Ce matin j'ai ouvert un mail de Marine. Le fait est que je n'en avais pas reçu depuis plusieurs mois, de très longs mois. Nous avions convenu qu'il était temps qu'on arrête les frais parce qu'on arrivait plus à s'apprécier comme avant, et qu'on se faisait du mal. Et voilà, nous nous étions quittées sur des mots qui fâchent et qui séparent les gens parfois pour la vie.
Mais ce matin, il y avait ce mail dans ma boîte électronique. J'étais tellement étonnée qu'au début j'ai cru qu'elle m'écrivait pour me dire qu'elle savait que je gardais contact avec son copain pour prendre de ses nouvelles de temps en temps et que ça me regardait pas. En gros, je m'attendais à un mail enflammé pour dire "
Arrête de demander de mes nouvelles, t'as plus rien à faire dans ma vie".
Alors j'ai mis un peu de temps à l'ouvrir, j'ai été me faire un café avant.
Mais voilà, c'était pas ce genre de mail. Pas du tout.
Je me suis plantée. C'était un message très émouvant, d'ailleurs, qui m'a tiré quelques larmes à 9h30 (et pourtant le matin je suis pas très subtile en général).
Car voilà c'était un message qui disait que je lui manque. Qu'elle a vu ma vidéo hier sur mon blog, et qu'elle a pensé qu'il était temps qu'on se revoie. Qui disait qu'elle n'était pas sure que j'y réponde, mais qu'elle était là maintenant et qu'elle attendait pourtant un geste. Comment a-t-elle pu croire que je n'y répondrais-pas? Je ne sais pas. Ce qui est sur, c'est que jamais je n'aurais effacé un tel message sans scrupule.

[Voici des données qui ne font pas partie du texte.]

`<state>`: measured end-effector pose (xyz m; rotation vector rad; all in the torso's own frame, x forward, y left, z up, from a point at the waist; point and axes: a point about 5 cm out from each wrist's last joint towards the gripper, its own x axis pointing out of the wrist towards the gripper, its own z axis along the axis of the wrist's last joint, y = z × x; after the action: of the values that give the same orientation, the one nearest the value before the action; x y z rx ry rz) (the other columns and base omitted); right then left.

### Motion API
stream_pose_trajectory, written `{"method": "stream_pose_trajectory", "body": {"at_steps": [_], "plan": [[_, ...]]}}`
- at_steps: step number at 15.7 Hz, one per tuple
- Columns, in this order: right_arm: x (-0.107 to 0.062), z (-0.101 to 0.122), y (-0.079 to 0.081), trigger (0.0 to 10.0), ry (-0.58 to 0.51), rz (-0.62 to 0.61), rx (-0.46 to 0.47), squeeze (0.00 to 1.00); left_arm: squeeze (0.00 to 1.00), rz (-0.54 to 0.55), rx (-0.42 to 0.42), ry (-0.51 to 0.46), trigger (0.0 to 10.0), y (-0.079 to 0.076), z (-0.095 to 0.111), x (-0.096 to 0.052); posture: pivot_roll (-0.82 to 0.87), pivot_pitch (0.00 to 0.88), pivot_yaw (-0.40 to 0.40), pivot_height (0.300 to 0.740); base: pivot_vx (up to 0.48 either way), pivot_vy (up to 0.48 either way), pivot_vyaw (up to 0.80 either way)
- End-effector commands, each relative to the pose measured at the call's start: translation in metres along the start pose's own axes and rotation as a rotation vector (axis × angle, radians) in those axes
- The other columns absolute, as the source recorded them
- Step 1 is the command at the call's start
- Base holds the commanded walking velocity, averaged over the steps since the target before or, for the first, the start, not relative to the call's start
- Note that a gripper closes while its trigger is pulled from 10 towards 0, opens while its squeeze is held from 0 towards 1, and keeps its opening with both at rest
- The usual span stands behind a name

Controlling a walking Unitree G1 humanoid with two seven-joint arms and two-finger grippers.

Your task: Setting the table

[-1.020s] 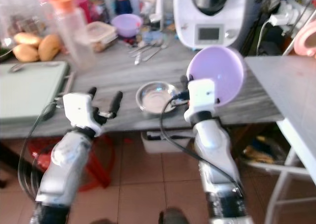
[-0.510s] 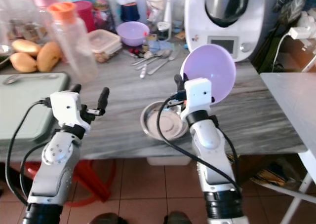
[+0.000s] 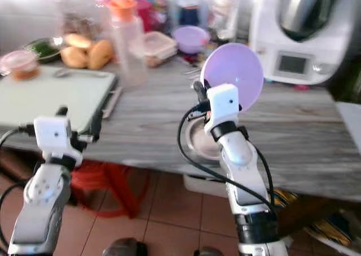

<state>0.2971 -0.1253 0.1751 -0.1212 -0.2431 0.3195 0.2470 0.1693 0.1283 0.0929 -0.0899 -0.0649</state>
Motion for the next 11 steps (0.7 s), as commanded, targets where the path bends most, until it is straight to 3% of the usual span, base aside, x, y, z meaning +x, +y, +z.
{"method": "stream_pose_trajectory", "body": {"at_steps": [1, 3, 11], "plan": [[0.003, -0.004, -0.003, 10.0, 0.030, 0.016, 0.013, 0.00, 0.00, -0.037, 0.007, 0.002, 10.0, -0.005, 0.002, -0.003, 0.03, 0.057, 0.015, 0.740, 0.000, 0.000, 0.00], [0.004, -0.015, 0.013, 10.0, 0.061, 0.196, 0.024, 0.00, 0.00, -0.058, 0.010, 0.024, 10.0, -0.007, 0.000, -0.011, 0.03, 0.069, 0.016, 0.740, 0.000, 0.000, 0.00], [0.022, -0.026, 0.024, 10.0, 0.088, 0.374, 0.003, 0.00, 0.00, -0.067, 0.033, 0.076, 10.0, 0.001, 0.003, -0.029, 0.10, 0.117, 0.027, 0.740, 0.000, 0.000, 0.00]]}}
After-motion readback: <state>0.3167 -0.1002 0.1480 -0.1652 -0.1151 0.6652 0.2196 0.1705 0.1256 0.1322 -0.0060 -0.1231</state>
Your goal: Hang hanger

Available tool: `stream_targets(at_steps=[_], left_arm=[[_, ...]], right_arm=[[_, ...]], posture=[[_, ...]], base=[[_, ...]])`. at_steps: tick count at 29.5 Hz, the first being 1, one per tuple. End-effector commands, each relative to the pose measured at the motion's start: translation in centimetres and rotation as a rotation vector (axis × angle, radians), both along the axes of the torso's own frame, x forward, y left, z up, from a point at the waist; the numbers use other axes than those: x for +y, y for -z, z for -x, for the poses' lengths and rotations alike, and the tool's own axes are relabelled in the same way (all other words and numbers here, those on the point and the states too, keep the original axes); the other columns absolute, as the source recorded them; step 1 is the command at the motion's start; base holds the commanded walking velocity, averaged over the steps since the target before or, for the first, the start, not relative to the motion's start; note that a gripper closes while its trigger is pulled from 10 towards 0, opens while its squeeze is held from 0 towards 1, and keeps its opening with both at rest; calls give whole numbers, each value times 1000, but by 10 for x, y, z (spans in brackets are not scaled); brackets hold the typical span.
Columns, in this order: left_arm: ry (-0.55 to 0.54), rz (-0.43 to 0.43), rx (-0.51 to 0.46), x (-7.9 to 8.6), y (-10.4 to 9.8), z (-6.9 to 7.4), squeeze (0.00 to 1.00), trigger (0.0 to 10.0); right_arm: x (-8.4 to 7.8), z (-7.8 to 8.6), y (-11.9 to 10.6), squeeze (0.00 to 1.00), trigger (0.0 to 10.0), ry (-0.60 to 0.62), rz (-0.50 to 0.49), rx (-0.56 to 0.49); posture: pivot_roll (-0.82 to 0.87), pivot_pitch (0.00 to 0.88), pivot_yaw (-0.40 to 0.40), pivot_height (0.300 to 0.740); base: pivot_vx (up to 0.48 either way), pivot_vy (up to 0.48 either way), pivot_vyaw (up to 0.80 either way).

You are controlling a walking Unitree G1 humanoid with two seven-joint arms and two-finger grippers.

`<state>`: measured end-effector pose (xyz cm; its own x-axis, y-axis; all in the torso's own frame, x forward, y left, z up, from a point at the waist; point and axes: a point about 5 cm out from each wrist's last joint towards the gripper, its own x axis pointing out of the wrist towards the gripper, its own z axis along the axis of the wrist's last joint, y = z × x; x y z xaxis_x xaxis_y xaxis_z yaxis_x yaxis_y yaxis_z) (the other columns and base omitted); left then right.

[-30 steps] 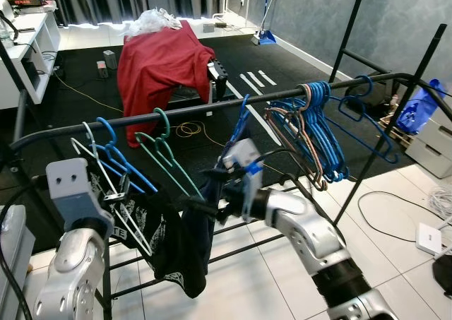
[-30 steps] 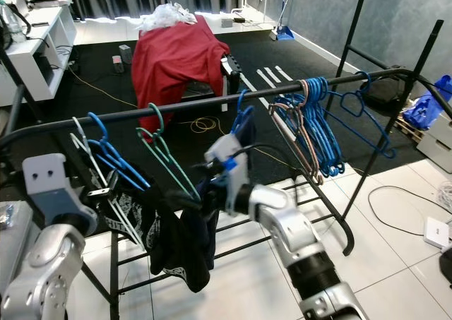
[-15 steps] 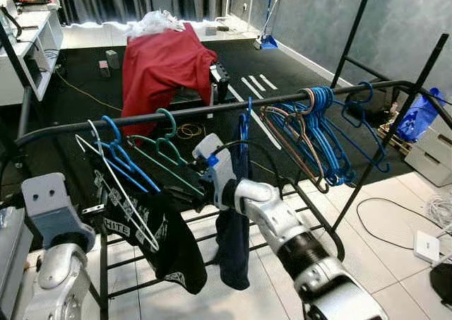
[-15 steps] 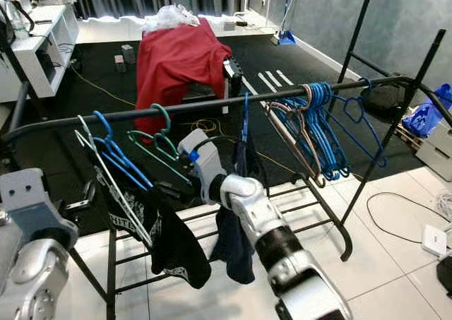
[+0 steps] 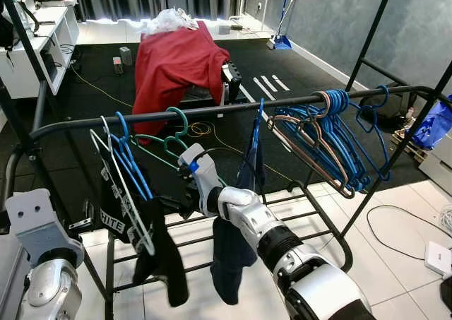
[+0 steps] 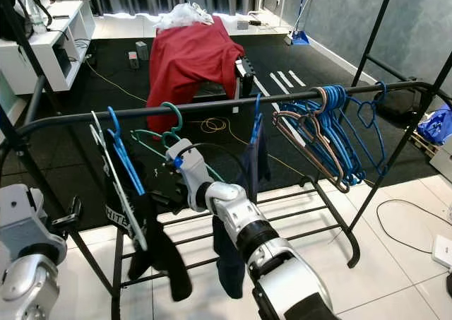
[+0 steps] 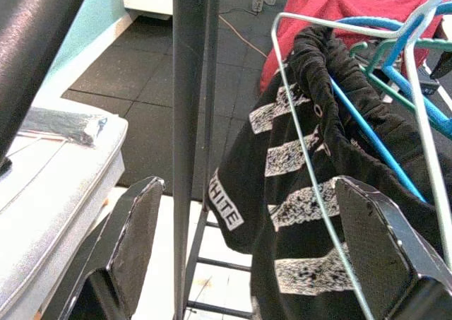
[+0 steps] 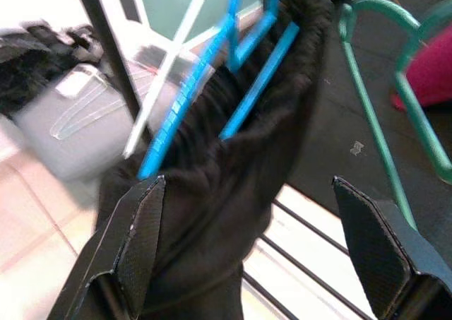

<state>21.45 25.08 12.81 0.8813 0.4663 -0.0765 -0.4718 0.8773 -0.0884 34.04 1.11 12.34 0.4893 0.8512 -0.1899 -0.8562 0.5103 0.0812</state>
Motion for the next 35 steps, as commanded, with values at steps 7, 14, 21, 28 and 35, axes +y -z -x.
stream_targets(at_steps=[7, 14, 21, 28, 35], left_arm=[[65, -2, -46, -5, -10, -2, 0, 10000], [255, -4, -220, -10, -57, -2, 0, 10000], [341, 20, -208, -25, -62, 8, 0, 10000], [324, 183, -12, -60, -33, 9, 0, 10000], [410, 17, 27, -77, -36, -20, 0, 10000]], right_arm=[[-7, -11, -8, 0, 10000, 89, -33, -67], [-73, -35, -37, 0, 10000, 363, -302, -64], [-100, -25, -40, 0, 10000, 363, -318, -101], [-119, -10, -24, 0, 10000, 362, -219, -133], [-114, -1, -17, 0, 10000, 350, -251, -94]], posture=[[168, 27, -67, 740], [140, 32, -65, 740], [102, 36, -54, 740], [75, 32, -47, 740], [68, 26, -42, 740]], base=[[0, 0, 0], [0, 0, 0], [0, 0, 0], [0, 0, 0], [0, 0, 0]])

Avec Marine, ça a toujours été simple. Jusqu'au moment ou, en 2005, c'est devenu compliqué.
Je sais pas, cette année là on a eu du mal à se raccrocher, à se voir, à parler, à se comprendre surtout. On a connu des disputes terribles. On a connu des réconciliations négligées parce qu'on a voulu faire vite. Et on a connu ces mois-là de silence, de haine, mais je le sais pour elle aussi de nostalgie.

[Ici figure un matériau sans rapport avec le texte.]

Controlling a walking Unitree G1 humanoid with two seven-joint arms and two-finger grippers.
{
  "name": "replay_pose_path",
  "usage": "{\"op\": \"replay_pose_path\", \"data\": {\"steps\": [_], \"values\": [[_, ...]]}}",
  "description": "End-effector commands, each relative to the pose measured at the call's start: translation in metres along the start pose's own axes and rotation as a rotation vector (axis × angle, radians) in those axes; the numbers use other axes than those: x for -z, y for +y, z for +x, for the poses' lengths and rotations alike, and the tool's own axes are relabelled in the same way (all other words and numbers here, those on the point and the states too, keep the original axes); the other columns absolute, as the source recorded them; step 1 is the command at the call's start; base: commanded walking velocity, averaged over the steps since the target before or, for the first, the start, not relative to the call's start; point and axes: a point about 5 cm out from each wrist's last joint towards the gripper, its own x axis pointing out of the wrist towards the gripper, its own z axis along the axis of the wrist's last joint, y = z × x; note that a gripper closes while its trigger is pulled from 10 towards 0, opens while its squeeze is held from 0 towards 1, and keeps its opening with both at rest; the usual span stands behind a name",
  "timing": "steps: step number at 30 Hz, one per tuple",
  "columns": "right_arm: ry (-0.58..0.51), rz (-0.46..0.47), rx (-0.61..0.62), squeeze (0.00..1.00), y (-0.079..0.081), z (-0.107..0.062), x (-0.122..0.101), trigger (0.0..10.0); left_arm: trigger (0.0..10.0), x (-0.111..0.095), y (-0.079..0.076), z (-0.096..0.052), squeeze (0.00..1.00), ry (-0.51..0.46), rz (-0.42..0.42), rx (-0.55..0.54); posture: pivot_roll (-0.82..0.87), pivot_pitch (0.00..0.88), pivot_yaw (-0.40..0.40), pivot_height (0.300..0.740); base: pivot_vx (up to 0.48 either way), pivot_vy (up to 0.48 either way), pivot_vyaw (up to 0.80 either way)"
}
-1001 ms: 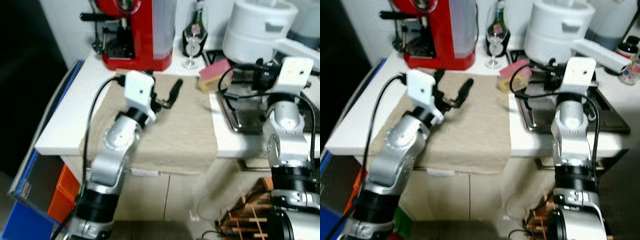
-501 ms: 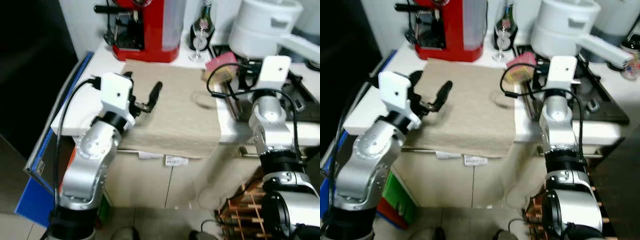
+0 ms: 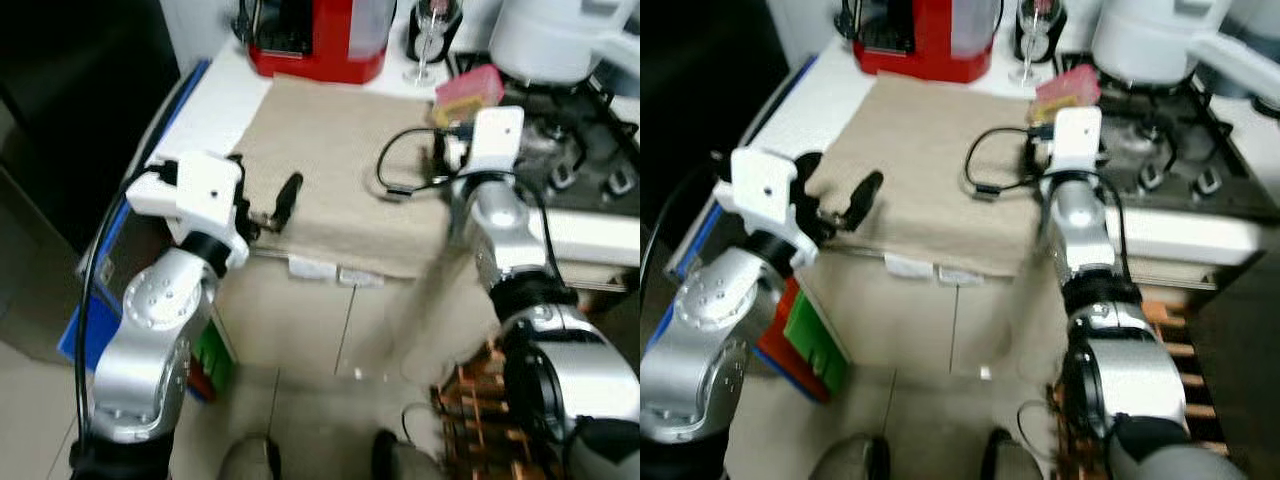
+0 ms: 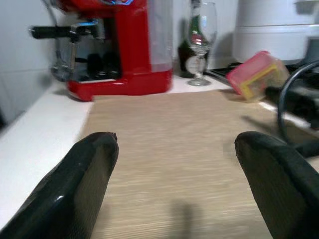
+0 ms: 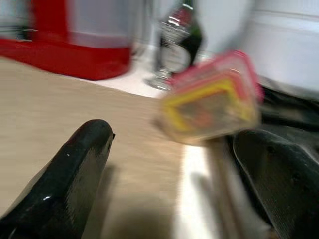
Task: Restocking fridge
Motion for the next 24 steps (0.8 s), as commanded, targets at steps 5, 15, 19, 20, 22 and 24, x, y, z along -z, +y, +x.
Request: {"op": "replay_pose_path", "data": {"steps": [5, 15, 19, 20, 22, 24], "values": [[-0.139, -0.001, 0.139, 0.0, -0.012, -0.031, -0.009, 10.0, 10.0, -0.003, -0.01, 0.003, 0.0, -0.042, -0.011, 0.018, 0.06, 0.132, -0.02, 0.74, 0.0, 0.0, 0.0], [-0.317, -0.04, 0.3, 0.0, -0.032, -0.116, -0.035, 10.0, 10.0, 0.015, -0.02, 0.012, 0.0, -0.025, -0.088, 0.019, -0.08, 0.034, 0.0, 0.74, 0.0, 0.0, 0.0], [-0.338, -0.082, 0.345, 0.0, -0.049, -0.128, -0.04, 10.0, 10.0, 0.012, -0.023, 0.022, 0.0, -0.075, -0.2, -0.01, -0.11, 0.0, 0.014, 0.74, 0.0, 0.0, 0.0], [-0.34, -0.089, 0.353, 0.0, -0.053, -0.131, -0.041, 10.0, 10.0, 0.007, -0.022, 0.023, 0.0, -0.112, -0.182, -0.018, -0.12, 0.0, 0.016, 0.74, 0.0, 0.0, 0.0], [-0.354, -0.102, 0.349, 0.0, -0.057, -0.137, -0.044, 10.0, 10.0, 0.0, -0.02, 0.021, 0.0, -0.156, -0.086, -0.024, -0.12, 0.0, 0.018, 0.74, 0.0, 0.0, 0.0], [-0.357, -0.108, 0.336, 0.0, -0.056, -0.146, -0.045, 10.0, 10.0, -0.003, -0.018, 0.014, 0.0, -0.159, -0.037, -0.029, -0.11, 0.0, 0.018, 0.74, 0.0, 0.0, 0.0]]}}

Aujourd'hui il est évident qu'on est plus les deux petites filles de petite section de maternelle qui partageaient du pain d'épice. On est plus non plus les deux filles qui détestaient Sandra et qui faisaient des plans au milieu de la nuit au collège pour qu'elle soit aussi seule que nous. Et je souhaite, je sais qu'on n'est plus non plus les deux ados du lycée qui se sont affrontées et qui se sont perdues. C'est con à dire, mais on a encore gravi une marche, et je crois qu'il est possible qu'on s'y retrouve, sur celle la.
Pis voilà, elle va parler Bulgare, moi je vais parler Allemand, je crois qu'on peut s'y retrouver dans tout ça, je crois qu'on peut se comprendre.
J'éspère.
Mais nous ne laissons pas tomber les gens comme ça. Nous ne laissons pas s'envoler les années sans rien en retenir. Et on en retient que de toute façon, on s'est trouvées et on a vécu l'une auprès de l'autre trop longtemps pour faire comme s'il ne s'était rien passé de beau. On en retient qu'on s'est aimées beaucoup, et que l'amour fraternel ne s'efface jamais.
J'en arrive donc à deux conclusions supers positives:¤ Elle est de retour dans ma vie
¤ Il y a des gens qui lisent mon blog et regardent mes vidéos!